- **Action item**
In the data that follows, find the line with "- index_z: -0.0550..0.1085"; transcribe it, every later line up to the one with "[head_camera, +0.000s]", and that line as well, exactly and with no others.

- **Dataset section**
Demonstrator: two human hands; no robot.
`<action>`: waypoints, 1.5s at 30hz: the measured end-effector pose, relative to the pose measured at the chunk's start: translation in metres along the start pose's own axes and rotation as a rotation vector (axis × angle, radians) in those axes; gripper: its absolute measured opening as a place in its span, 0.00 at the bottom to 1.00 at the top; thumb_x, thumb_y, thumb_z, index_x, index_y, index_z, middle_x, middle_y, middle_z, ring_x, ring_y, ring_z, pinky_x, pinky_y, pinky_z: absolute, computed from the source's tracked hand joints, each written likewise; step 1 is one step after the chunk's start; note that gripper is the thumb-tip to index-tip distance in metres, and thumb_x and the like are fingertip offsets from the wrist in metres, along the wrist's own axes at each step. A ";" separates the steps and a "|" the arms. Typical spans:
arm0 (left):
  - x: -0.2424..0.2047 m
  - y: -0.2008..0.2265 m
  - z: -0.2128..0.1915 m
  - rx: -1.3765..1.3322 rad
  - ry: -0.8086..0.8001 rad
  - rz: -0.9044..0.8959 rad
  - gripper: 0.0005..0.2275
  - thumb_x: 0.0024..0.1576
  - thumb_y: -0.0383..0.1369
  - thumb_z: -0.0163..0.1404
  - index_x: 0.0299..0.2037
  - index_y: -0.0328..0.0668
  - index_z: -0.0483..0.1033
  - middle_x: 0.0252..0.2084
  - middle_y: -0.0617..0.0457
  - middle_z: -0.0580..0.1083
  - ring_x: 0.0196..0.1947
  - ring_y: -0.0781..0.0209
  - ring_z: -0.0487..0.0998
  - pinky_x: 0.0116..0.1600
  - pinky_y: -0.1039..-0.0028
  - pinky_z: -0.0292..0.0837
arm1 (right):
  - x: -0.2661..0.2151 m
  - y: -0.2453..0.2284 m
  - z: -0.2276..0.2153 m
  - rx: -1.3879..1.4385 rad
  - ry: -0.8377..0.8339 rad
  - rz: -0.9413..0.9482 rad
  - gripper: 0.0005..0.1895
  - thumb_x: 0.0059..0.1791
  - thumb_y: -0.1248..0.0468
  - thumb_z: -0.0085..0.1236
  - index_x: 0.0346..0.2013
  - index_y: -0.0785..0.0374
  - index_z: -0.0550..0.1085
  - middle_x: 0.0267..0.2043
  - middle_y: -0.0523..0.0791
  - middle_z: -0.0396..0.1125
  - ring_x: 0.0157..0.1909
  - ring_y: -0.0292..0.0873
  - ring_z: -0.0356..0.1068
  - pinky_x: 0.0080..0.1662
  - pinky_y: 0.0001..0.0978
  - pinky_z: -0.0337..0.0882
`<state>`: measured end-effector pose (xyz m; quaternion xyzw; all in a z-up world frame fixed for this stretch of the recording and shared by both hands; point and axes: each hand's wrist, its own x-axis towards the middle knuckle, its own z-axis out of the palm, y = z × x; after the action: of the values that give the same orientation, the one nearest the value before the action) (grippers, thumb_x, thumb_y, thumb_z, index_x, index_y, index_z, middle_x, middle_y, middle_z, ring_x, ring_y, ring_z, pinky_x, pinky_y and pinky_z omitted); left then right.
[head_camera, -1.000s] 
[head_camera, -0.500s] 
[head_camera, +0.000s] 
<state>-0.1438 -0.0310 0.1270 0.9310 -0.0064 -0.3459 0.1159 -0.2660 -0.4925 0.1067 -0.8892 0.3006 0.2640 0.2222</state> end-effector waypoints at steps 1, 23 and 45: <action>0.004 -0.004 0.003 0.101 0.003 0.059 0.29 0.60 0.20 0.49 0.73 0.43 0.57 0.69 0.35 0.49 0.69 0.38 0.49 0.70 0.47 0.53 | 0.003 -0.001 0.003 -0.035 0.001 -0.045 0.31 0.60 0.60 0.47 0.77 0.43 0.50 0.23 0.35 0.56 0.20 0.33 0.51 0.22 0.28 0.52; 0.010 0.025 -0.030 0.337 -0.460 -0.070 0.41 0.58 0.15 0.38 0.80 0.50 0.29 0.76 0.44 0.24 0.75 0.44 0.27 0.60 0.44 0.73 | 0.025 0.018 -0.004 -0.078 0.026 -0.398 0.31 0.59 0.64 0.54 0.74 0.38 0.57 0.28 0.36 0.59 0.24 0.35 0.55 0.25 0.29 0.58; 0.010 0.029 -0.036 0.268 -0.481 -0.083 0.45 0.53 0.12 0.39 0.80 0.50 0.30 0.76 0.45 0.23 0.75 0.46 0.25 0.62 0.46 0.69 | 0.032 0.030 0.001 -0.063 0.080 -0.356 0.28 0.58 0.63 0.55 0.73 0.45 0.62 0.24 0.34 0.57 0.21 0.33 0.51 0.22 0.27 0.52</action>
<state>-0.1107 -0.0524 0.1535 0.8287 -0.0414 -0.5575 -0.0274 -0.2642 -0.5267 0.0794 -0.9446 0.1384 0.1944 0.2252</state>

- **Exercise answer**
  - index_z: -0.0550..0.1085
  - middle_x: 0.0267..0.2043
  - middle_y: -0.0523..0.0791
  - middle_z: -0.0396..0.1125
  - ring_x: 0.0157..0.1909
  - ring_y: -0.0292..0.0873
  - ring_z: -0.0356..0.1068
  - pinky_x: 0.0080..0.1662
  - pinky_y: 0.0001..0.0978
  - pinky_z: -0.0337..0.0882
`<state>`: measured end-effector pose (xyz m; quaternion xyzw; all in a z-up world frame fixed for this stretch of the recording and shared by both hands; point and axes: each hand's wrist, its own x-axis towards the middle knuckle, its own z-axis out of the palm, y = z × x; after the action: of the values that give the same orientation, the one nearest the value before the action) (grippers, thumb_x, thumb_y, thumb_z, index_x, index_y, index_z, middle_x, middle_y, middle_z, ring_x, ring_y, ring_z, pinky_x, pinky_y and pinky_z omitted); left then right.
[head_camera, -1.000s] 
[head_camera, -0.500s] 
[head_camera, +0.000s] 

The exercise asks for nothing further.